Work out how many lines in the entries contain the string "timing", and give nothing but that number.
AVAILABLE RECORDS Start Marker
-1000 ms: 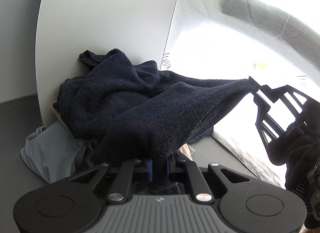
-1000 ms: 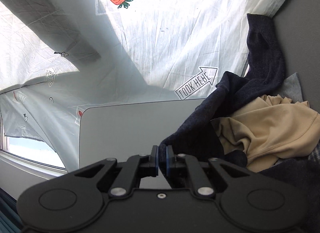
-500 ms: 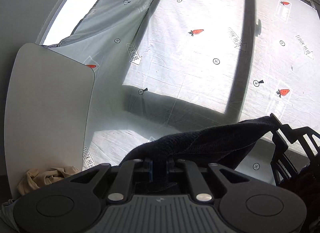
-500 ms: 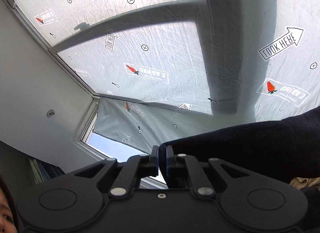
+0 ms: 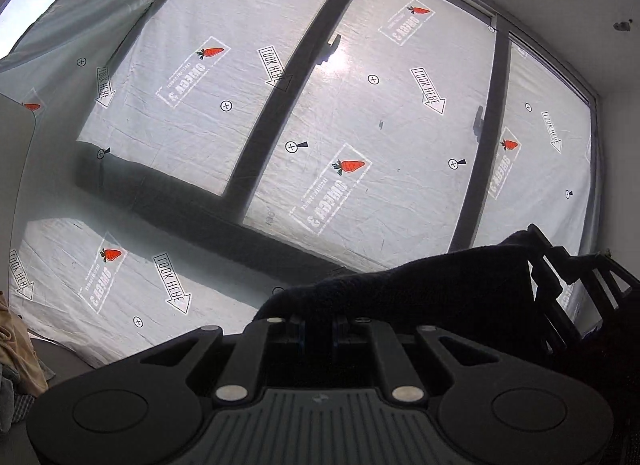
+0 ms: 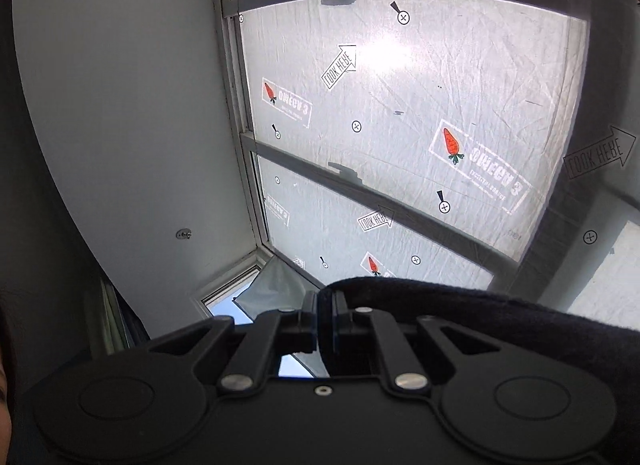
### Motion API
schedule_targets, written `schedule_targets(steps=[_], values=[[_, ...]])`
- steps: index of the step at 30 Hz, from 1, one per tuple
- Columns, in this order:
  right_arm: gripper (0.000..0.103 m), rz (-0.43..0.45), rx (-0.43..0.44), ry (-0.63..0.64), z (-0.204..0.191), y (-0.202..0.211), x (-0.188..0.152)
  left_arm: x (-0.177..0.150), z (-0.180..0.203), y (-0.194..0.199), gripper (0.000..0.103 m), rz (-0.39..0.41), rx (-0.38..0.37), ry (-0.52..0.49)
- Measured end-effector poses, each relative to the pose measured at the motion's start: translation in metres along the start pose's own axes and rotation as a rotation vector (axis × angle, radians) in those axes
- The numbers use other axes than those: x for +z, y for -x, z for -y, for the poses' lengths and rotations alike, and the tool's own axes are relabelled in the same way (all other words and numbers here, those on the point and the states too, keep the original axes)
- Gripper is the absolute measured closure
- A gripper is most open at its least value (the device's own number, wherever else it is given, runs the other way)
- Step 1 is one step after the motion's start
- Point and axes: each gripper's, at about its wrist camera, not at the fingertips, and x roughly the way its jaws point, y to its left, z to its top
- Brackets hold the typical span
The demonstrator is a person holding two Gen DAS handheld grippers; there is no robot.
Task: Fold clothes
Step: 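Lift the navy sweater up off the heap with both grippers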
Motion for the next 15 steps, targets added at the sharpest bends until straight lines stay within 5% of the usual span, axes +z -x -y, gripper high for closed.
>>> schedule_targets(steps=[7,15], values=[[0.096,0.057,-0.104,0.172,-0.037,0.059,0.016,-0.018,0.027,0.014,0.091,-0.035,-0.054,-0.017],[0.096,0.086,-0.103,0.133,-0.047,0.091,0.016,-0.002,0.042,0.045,0.091,0.063,-0.045,-0.123]])
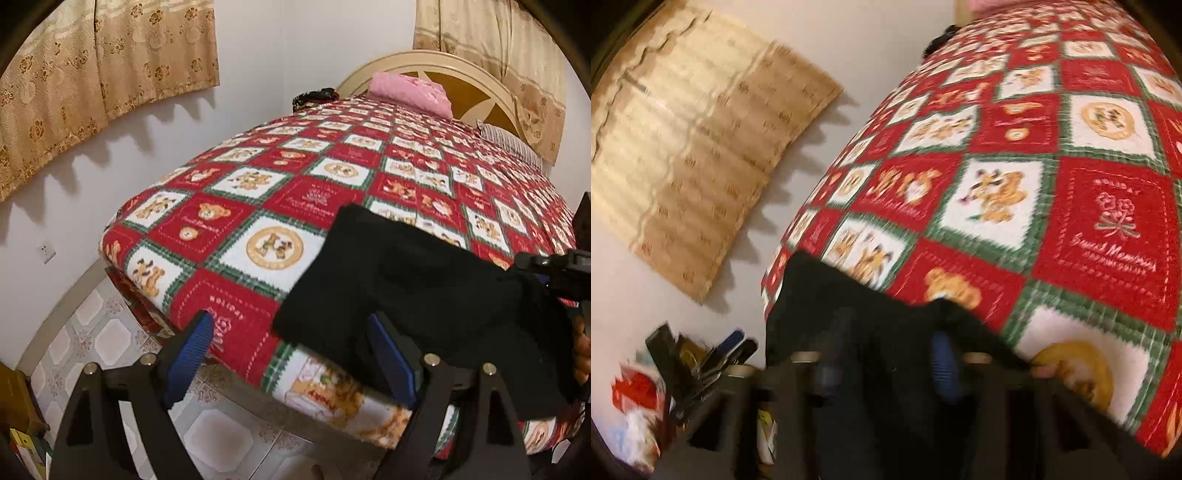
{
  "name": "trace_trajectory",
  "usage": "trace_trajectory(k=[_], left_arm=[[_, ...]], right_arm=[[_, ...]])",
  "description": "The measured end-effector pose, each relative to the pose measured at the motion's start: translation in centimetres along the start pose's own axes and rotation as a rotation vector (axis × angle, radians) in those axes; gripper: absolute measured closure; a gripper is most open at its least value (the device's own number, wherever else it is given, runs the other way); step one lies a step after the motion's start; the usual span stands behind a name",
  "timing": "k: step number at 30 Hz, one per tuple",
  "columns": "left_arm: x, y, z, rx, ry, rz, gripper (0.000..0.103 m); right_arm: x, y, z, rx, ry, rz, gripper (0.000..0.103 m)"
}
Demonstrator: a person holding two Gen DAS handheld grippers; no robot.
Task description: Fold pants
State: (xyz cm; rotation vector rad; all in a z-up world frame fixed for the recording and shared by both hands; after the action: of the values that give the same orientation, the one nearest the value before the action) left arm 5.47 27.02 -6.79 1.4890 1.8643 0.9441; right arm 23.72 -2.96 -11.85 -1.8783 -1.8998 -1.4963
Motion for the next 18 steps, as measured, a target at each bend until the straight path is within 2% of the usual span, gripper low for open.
trace_trajectory(k=[1,6,8,11,13,15,18], left_arm=[[0.2,0.2,-0.1,-0.005,0.006,-0.002,0.015],[1.5,0.5,0.1,-0.01,0.047,-0.009,0.015],[1.7,0.5,0.1,-0.011,0.05,-0.011,0.015],[1.5,0.5,0.3,-0.006,0.04,-0.017,0.015],[1.0,0.3,0.5,0.006,0.021,-0.019,0.015],[0.4,0.0,0.4,0.009,0.005,-0.013,0.015],[-1.1,-0.6,-0.2,0.005,-0.043,0.018,0.015]], right_arm=[[-0.7,0.3,-0.3,-0.023,-0.007,0.016,0.094],[-2.8,1.0,-1.5,-0.114,0.021,0.105,0.096],[-3.0,1.1,-1.5,-0.122,0.031,0.125,0.096],[-3.1,0.8,-0.7,-0.08,-0.022,0.095,0.096],[-2.4,0.7,-0.2,-0.031,-0.076,0.015,0.096],[-1.9,0.8,-0.6,0.003,-0.092,-0.019,0.096],[-2.4,1.1,-2.8,-0.014,-0.061,0.059,0.09]])
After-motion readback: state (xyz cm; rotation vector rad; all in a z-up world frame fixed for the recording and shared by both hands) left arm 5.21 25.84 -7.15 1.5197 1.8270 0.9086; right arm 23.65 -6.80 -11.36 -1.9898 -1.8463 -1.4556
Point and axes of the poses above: each gripper's, at about its wrist camera, not at the fingertips, and z roughly the way its jaws point, x to its left, y to its top, the point moved 6 cm from there along z, roughly the way its jaws point, and after that the axes turned 9 degrees about -x, right-handed, at the moved point
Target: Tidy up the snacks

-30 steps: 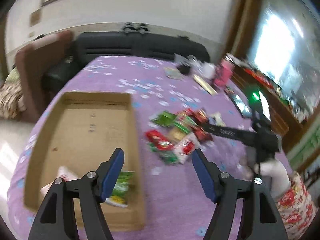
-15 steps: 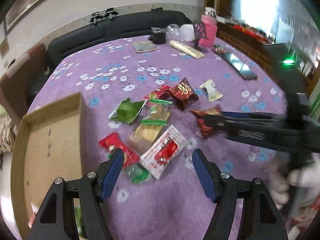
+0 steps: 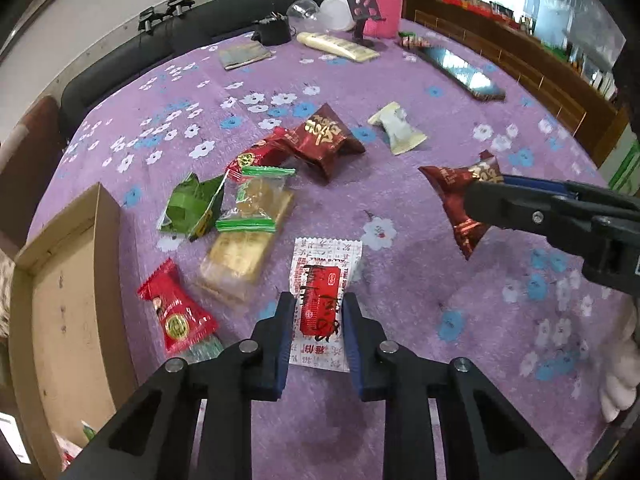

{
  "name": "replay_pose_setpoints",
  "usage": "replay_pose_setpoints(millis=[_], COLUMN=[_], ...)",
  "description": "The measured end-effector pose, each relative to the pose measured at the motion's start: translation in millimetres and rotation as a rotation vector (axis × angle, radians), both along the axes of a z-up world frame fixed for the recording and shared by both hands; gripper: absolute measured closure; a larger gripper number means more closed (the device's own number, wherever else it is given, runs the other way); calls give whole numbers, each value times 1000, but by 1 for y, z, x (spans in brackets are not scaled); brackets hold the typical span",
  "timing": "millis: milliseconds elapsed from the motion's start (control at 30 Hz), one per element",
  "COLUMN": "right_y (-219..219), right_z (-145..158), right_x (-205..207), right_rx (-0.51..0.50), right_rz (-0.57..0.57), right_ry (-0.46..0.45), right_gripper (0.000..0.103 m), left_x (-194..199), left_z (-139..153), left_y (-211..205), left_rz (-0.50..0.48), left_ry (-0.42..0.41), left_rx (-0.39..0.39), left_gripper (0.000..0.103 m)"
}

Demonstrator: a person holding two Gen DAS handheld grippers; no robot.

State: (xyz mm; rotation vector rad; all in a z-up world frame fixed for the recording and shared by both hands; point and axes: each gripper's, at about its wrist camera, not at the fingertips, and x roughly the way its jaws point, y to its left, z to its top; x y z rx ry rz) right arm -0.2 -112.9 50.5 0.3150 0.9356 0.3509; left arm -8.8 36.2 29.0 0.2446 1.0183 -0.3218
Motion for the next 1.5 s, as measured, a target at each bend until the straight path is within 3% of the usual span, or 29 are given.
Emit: replay_pose_setpoints(millis=[167, 367, 533, 700, 833, 1000, 1100, 1233, 1300, 1400, 1500], right_y=[7, 46, 109, 185, 250, 295, 306, 305, 297, 268, 225], right_z=[12, 32, 50, 55, 43, 22, 11, 11, 20, 42, 58], right_x=[-10, -20, -27, -27, -21, -10, -4, -2, -3, -5, 5], right_rx=[-5, -29, -32, -46, -86, -151, -177, -174, -165, -116, -136], right_rz=[21, 98, 221, 348, 424, 452, 445, 422, 415, 393, 294], right_ry=[-27, -64, -97, -101, -76, -44, -28, -45, -64, -113, -169], right_gripper=[61, 61, 61, 60, 60, 60, 59, 53, 53, 46, 45], left_x=[-22, -43, -52, -50, -44, -39, -39, -40, -43, -54, -63], left_z=[25, 66, 79, 59, 38, 25, 25, 28, 34, 47, 60], left_y=[24, 88, 164, 235, 263, 279, 283, 286, 286, 281, 271], left_rz=[55, 164, 324, 496, 566, 601, 615, 627, 625, 612, 589], left_ry=[-38, -114, -170, -150, -105, -72, -71, -79, -102, -145, -192], left_rx=[-137, -266, -241, -190, -184, -207, -227, -267, -286, -324, -344], left_gripper=[80, 80, 79, 79, 79, 77, 75, 53, 53, 51, 43])
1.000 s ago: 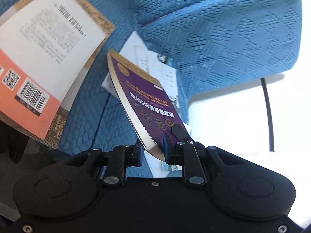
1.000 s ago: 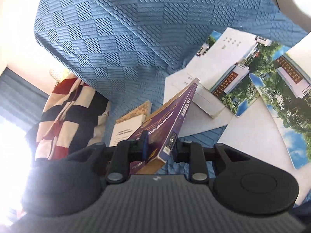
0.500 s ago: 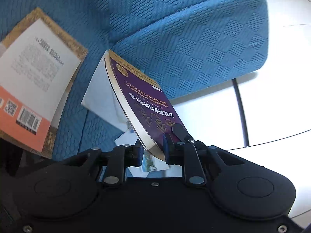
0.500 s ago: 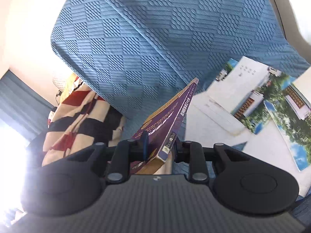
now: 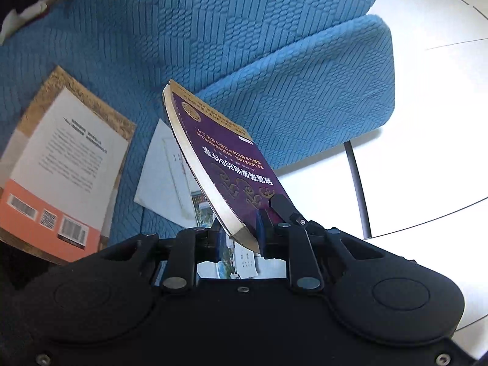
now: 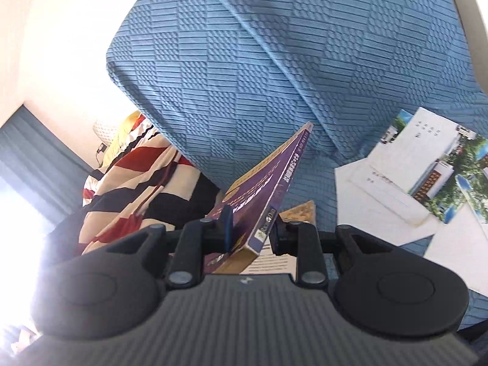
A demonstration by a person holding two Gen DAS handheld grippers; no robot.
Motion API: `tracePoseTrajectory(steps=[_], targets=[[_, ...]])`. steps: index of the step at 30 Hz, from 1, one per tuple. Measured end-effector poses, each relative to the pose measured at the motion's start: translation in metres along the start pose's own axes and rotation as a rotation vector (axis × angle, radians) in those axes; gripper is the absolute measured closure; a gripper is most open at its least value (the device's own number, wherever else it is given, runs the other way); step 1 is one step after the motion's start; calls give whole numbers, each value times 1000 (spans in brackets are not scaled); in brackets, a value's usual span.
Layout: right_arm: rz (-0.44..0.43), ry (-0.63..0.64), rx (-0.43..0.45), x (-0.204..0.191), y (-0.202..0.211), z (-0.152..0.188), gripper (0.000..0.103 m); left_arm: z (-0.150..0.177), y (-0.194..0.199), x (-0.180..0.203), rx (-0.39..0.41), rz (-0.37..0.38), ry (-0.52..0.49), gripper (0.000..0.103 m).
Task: Organize objects
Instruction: 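Carry the purple book over the book stack and lower it onto it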
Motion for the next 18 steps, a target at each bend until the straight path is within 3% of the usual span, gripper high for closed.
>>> tracePoseTrajectory(steps=[18], targets=[[47, 33, -89, -25, -62, 59, 75, -23, 27, -79, -9, -74, 64, 82]])
Point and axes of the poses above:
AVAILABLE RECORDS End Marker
| FINAL ANSWER |
2